=== PROBLEM TO WORK ON ===
In the entries below, the word "paper" appears on some lines. Copy each of those lines.

[Stored data entries]
-.-.-

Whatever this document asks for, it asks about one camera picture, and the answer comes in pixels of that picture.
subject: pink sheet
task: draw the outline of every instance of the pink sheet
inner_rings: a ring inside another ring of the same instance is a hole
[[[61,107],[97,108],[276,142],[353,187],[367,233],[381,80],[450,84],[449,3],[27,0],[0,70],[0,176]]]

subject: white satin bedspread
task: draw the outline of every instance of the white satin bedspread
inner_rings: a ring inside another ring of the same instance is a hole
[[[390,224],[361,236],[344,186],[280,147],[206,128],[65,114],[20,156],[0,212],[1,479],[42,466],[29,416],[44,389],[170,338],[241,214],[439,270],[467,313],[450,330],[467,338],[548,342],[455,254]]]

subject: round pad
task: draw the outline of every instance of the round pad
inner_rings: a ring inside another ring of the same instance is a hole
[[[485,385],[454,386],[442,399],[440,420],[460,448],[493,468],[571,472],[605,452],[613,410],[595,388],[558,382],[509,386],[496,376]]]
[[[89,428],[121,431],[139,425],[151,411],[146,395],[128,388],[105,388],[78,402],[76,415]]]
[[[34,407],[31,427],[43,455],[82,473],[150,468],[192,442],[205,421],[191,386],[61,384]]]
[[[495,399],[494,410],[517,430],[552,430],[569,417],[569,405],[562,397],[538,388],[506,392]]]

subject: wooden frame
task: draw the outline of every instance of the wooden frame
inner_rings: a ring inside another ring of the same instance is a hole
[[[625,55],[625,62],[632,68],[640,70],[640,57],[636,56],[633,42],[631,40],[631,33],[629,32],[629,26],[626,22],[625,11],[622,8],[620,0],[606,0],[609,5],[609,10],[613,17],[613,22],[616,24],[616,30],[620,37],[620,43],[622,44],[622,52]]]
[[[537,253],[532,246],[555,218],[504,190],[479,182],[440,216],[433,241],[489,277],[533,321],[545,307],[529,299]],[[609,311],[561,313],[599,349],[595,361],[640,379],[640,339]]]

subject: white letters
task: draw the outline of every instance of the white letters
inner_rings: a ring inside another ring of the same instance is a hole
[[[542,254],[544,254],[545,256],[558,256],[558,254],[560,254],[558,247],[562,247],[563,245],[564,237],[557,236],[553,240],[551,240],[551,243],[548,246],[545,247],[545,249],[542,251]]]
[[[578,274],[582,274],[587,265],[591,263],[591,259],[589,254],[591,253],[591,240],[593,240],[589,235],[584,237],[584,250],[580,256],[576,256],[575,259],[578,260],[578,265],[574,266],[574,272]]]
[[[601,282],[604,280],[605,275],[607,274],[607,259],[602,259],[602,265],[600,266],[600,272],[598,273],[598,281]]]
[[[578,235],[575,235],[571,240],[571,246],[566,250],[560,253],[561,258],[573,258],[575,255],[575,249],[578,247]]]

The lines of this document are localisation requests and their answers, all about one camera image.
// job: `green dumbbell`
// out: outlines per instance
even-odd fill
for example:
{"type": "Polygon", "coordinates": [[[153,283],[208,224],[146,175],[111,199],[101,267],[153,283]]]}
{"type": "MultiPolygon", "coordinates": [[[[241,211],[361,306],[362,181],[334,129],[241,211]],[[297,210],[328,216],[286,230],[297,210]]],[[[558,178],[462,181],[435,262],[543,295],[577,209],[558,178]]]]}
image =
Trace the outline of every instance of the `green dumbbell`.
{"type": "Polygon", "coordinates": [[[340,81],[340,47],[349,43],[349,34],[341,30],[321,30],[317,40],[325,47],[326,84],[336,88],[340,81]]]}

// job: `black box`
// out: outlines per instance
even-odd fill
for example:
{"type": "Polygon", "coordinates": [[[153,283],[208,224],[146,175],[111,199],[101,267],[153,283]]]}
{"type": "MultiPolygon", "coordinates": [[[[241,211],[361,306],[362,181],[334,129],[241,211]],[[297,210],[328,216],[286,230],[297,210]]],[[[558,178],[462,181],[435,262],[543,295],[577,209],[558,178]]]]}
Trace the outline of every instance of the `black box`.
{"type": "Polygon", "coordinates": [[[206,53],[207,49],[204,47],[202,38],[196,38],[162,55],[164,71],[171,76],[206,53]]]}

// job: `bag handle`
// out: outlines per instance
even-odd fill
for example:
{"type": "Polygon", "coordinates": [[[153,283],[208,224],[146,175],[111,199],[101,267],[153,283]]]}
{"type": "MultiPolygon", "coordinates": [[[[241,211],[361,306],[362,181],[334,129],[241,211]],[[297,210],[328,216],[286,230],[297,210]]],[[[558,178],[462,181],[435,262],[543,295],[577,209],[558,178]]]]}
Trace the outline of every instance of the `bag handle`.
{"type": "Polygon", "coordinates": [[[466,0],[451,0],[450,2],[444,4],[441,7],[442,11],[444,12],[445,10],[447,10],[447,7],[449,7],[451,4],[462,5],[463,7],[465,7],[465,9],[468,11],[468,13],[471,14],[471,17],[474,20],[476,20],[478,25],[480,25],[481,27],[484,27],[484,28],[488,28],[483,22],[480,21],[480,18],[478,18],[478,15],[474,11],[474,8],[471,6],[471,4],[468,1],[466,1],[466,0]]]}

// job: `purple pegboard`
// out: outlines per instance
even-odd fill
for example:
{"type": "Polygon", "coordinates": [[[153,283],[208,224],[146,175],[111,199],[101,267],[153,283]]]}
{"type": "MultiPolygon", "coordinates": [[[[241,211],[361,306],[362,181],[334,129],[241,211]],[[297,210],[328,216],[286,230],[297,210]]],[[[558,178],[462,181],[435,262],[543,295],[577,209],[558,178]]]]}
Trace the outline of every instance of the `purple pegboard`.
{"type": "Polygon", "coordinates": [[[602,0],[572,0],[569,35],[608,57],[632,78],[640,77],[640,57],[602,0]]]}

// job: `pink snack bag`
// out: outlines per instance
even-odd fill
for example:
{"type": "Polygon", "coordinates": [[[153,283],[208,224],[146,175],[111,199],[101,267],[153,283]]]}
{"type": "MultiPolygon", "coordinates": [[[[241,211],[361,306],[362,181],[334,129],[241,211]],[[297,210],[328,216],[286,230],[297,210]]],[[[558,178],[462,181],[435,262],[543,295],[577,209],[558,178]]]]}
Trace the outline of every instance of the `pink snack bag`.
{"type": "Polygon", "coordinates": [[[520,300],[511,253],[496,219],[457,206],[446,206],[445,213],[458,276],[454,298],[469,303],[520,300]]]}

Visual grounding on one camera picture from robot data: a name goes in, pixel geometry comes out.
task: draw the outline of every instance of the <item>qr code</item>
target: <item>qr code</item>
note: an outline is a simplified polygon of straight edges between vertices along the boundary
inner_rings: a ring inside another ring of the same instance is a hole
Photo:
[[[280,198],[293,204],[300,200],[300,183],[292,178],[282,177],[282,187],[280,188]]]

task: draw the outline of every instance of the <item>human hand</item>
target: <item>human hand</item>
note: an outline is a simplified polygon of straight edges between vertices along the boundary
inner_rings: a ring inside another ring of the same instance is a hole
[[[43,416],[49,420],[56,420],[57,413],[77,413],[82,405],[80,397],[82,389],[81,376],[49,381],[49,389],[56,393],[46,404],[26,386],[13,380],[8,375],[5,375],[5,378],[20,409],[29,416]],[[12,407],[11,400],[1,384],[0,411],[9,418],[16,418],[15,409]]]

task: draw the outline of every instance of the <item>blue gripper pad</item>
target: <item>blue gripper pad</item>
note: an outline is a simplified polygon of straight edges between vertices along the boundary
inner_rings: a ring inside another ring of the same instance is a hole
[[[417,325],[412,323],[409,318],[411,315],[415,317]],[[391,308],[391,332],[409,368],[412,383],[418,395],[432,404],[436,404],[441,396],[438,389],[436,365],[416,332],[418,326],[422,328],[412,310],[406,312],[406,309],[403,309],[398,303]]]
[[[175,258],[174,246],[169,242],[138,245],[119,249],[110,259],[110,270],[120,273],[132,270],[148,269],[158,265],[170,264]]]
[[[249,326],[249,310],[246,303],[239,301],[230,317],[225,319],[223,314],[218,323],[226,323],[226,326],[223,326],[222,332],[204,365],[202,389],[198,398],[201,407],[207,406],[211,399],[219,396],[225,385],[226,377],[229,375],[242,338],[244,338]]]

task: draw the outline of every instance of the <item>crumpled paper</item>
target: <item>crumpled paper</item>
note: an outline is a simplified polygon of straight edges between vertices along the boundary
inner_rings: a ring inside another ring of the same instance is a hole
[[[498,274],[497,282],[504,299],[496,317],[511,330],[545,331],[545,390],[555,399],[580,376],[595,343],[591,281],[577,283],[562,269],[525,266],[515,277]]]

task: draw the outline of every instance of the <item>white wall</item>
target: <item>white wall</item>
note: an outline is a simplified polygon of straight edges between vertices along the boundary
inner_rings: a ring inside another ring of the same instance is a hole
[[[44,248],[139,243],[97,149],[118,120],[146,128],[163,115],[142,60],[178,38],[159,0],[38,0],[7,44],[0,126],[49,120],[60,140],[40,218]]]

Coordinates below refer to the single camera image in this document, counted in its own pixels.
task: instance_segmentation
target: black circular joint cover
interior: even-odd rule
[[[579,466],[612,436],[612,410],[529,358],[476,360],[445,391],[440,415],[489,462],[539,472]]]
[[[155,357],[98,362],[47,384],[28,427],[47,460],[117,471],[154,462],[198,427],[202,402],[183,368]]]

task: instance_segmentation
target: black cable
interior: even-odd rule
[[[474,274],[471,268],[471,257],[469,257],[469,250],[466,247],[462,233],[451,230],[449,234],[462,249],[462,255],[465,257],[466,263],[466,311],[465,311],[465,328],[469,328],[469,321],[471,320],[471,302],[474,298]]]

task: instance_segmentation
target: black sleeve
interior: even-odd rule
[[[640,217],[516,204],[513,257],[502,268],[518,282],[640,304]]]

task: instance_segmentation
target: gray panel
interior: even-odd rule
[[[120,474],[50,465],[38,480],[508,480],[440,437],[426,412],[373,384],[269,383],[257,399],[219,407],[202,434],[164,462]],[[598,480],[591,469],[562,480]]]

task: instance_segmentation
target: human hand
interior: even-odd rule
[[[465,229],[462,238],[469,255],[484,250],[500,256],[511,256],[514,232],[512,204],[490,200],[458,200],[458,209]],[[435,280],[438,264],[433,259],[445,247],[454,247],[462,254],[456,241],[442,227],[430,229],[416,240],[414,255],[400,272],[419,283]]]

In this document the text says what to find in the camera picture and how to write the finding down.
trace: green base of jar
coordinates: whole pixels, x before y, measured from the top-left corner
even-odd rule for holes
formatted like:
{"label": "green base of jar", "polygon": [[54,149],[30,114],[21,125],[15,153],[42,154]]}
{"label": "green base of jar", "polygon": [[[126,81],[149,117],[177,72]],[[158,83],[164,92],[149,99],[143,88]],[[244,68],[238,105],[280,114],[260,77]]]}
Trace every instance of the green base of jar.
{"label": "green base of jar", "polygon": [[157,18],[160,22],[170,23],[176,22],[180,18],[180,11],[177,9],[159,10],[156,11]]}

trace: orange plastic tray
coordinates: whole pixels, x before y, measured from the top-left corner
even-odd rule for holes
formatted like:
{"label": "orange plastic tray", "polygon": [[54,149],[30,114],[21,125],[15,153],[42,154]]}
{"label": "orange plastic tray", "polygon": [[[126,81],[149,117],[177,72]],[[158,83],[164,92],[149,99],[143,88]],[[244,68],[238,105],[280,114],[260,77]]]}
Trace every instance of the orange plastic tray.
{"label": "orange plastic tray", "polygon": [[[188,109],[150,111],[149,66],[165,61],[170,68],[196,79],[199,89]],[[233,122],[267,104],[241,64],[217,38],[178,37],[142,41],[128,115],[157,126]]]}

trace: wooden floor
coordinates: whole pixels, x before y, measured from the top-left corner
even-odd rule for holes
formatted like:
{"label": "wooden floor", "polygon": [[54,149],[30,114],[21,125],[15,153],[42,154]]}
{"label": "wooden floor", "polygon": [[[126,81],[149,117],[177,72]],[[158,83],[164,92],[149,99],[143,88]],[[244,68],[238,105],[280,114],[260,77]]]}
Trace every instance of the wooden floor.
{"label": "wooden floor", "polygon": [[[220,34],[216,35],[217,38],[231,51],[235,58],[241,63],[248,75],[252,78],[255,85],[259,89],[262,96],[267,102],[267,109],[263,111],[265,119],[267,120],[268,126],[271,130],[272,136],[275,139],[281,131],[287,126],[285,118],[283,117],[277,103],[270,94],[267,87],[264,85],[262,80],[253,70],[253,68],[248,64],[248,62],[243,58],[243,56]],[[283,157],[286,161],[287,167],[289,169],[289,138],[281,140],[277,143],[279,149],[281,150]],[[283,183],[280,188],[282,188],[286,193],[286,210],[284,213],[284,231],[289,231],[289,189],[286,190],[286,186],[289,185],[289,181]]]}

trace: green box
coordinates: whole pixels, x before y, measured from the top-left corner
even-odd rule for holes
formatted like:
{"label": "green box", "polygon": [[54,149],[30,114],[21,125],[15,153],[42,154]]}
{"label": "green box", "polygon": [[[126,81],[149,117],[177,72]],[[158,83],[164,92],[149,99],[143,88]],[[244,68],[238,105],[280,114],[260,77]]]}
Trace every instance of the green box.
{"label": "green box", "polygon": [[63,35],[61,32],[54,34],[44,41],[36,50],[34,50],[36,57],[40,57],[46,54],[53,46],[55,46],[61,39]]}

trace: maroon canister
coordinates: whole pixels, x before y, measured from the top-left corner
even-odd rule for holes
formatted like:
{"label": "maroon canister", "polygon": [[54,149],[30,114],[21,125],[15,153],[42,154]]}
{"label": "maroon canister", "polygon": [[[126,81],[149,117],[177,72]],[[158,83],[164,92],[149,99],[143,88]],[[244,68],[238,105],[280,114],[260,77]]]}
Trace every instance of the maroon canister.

-.-.-

=== OUTPUT ===
task: draw the outline of every instance of the <item>crumpled paper</item>
target: <item>crumpled paper</item>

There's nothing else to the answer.